There are different acts of speech acts (e.g., Call her!).
a) Locutionary → act of speaking: “what is said” (forms of the words uttered) (acting of saying “call her” (meaning call and her).
b) Illocutionary force → “what is done in uttering the words” (i.e., asking, complaining, inviting, promising, etc.). The intention of ordering or urging the addressee to call her.
c) Prelocutionary effect → effect on the hearer, the hearer’s reaction as a RESULT of the words. They are outside the scope of pragmatics; there is no way to guarantee how the other person will respond (persuading the addressee to call her).
Classification of Speech Acts: 1. Declarations: just by saying the verb, you are performing the action; assertives or representatives: what the speaker believes to be the case (state), commissives: acts which commit the speaker to future actions (promise), directives: aimed at the speaker to do something (order), expressives: state S feels (congratulate).
Felicity Conditions: conditions in addition which are required for there to be no defect (impossible to communicate/understand, not serious, joking, not beneficial for the hearer, past, not under his control).
ABUSE: a person might be insincere. This might be unsuccessful because the person may be joking, or the context is not the right one. – MISFIRE = the speech act does not go through because the right conditions are not met. Contextual factors/requirements have to be met. – If a mother says to her child, “I’ll kill you.”
Pragmatic Failure is the inability to understand what is meant by what is said, which can often lead to misunderstanding or confusion in cross-cultural communication. Differences between NNS and NS: 1) Choice: number of suggestions and rejections in academic advisory sessions. 2) Content: specific information given by a speaker. 3) Forms of speech between NNS and NS.

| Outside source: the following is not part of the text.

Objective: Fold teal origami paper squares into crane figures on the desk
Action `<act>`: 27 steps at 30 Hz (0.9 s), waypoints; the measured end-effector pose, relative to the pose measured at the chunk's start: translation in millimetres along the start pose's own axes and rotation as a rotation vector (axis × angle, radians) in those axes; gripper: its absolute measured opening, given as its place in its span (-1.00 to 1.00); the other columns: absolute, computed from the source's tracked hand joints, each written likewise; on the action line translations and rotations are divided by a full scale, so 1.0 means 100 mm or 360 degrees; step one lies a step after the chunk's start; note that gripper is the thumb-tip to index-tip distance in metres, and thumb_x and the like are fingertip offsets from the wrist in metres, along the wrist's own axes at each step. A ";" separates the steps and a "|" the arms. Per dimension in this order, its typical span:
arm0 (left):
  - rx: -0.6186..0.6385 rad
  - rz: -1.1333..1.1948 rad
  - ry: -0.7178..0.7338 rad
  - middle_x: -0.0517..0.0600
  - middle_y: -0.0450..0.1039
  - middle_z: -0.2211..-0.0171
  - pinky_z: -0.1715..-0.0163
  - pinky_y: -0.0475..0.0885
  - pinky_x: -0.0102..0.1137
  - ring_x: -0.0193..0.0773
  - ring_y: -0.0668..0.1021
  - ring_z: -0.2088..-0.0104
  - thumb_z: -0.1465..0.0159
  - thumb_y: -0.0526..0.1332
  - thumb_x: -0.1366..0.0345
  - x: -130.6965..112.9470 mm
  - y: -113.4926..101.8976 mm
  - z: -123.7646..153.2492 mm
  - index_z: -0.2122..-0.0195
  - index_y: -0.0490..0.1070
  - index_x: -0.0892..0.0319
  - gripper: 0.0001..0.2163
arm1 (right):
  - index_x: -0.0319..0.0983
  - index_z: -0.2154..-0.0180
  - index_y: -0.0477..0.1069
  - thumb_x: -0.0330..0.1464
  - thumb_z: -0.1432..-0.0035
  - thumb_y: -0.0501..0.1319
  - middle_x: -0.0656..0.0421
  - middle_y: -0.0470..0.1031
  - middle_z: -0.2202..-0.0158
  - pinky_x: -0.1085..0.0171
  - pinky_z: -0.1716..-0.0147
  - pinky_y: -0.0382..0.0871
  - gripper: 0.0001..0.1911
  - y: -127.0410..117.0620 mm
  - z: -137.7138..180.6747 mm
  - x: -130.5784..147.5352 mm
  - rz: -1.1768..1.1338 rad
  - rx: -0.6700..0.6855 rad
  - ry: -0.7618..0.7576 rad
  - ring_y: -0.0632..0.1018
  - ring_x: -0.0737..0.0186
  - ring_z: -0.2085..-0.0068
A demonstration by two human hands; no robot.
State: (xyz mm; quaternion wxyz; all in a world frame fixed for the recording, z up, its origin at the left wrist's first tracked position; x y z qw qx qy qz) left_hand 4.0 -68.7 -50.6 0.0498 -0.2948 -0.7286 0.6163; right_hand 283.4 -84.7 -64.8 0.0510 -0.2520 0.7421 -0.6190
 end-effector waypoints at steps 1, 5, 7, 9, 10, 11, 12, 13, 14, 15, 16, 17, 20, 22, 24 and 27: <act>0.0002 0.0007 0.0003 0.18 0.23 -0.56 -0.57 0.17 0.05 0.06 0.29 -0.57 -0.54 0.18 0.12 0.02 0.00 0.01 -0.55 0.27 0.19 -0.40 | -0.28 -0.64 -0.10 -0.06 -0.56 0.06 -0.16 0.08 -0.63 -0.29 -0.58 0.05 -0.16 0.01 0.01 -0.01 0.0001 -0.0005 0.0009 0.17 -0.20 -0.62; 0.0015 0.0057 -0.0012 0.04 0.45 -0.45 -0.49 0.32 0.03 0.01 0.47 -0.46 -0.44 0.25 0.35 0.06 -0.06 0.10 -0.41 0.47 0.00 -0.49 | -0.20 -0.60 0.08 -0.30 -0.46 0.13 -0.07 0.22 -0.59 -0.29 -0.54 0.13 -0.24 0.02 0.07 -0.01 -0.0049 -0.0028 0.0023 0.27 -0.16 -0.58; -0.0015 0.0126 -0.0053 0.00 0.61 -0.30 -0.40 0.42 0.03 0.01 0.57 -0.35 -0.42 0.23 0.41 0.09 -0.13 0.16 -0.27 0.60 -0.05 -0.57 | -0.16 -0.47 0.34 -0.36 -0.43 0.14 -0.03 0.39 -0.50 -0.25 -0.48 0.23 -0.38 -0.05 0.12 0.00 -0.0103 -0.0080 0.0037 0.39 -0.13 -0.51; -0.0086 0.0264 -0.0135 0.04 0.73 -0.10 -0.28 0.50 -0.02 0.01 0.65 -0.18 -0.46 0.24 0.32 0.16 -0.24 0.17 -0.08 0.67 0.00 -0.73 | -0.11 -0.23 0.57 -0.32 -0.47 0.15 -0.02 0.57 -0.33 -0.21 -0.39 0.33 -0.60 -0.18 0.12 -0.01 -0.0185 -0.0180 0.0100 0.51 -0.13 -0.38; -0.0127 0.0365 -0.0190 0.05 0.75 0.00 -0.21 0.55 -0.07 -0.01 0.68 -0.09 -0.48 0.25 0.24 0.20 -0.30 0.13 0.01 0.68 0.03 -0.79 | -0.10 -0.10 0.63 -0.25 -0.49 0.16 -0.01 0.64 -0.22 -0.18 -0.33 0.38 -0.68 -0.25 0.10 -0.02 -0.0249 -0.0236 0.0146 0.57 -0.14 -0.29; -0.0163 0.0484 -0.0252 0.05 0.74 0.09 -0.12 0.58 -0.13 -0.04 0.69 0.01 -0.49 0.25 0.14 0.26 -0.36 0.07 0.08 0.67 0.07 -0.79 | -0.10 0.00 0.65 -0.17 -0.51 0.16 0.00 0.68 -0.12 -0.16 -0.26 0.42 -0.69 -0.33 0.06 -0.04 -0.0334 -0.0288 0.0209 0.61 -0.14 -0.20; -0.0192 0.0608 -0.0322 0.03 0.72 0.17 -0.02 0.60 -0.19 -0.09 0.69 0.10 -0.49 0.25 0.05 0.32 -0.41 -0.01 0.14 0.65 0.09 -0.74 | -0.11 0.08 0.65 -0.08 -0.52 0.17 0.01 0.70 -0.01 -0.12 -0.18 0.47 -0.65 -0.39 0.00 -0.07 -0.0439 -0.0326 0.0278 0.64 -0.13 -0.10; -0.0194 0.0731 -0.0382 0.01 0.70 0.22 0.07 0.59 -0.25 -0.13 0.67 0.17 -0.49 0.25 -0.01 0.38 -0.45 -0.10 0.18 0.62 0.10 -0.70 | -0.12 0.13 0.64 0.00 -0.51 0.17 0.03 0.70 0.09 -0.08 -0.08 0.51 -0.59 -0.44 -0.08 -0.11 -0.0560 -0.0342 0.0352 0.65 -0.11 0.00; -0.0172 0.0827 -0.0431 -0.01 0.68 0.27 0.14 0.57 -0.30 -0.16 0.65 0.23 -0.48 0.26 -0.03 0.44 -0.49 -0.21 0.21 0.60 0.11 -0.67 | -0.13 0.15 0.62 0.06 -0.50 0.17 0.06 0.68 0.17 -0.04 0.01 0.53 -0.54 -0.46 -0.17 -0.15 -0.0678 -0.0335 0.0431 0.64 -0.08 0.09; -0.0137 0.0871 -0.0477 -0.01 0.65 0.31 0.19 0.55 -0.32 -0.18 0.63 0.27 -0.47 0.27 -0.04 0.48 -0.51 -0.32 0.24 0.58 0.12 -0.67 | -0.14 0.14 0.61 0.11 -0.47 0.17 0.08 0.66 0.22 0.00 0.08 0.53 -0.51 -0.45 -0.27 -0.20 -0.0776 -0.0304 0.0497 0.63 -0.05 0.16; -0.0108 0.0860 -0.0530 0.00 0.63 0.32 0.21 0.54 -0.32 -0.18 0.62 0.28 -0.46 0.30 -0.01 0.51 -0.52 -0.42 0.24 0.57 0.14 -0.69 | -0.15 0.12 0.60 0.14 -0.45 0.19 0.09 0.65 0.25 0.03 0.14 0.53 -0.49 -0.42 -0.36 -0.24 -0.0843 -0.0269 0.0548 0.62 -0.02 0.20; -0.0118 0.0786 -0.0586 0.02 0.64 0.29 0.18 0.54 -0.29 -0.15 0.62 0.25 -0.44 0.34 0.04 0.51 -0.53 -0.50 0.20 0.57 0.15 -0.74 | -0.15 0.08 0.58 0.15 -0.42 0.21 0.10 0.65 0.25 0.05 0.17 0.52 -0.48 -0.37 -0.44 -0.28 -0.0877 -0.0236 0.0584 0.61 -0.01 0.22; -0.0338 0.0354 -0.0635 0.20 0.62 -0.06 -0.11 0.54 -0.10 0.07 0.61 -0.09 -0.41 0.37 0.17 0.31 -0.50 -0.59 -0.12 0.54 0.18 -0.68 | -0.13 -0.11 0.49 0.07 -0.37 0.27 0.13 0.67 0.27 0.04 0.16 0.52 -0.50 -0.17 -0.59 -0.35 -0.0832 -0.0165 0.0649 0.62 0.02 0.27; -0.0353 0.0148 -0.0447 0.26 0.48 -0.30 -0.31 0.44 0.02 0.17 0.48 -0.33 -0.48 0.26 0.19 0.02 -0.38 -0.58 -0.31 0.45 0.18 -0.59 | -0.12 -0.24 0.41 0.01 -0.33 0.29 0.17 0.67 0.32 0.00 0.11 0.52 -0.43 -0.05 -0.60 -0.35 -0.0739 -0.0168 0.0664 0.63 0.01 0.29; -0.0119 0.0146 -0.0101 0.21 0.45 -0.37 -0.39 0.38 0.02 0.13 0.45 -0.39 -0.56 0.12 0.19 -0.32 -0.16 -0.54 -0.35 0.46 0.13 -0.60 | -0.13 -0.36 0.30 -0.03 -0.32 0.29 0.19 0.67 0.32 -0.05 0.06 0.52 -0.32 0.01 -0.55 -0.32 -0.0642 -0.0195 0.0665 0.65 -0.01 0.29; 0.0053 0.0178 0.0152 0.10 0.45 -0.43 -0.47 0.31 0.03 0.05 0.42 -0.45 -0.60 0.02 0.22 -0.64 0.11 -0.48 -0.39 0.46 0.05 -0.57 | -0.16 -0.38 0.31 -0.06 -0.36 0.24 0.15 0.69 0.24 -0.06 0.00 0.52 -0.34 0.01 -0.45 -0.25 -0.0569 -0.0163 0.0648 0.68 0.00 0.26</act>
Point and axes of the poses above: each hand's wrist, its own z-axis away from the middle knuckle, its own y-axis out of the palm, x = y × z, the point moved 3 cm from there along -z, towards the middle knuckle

Speech Act Theory provides an account of how some apparently formally unconnected acts go together in conversational discourse to form a coherent sequence. MACROFUNCTIONS: 1) Transactional: “function which language serves in the expression of ‘content’.” Language is used to convey “factual or propositional” information. Language is “message-oriented”; you want to convey information. 2) Interactional: use of language to establish and maintain social relationships.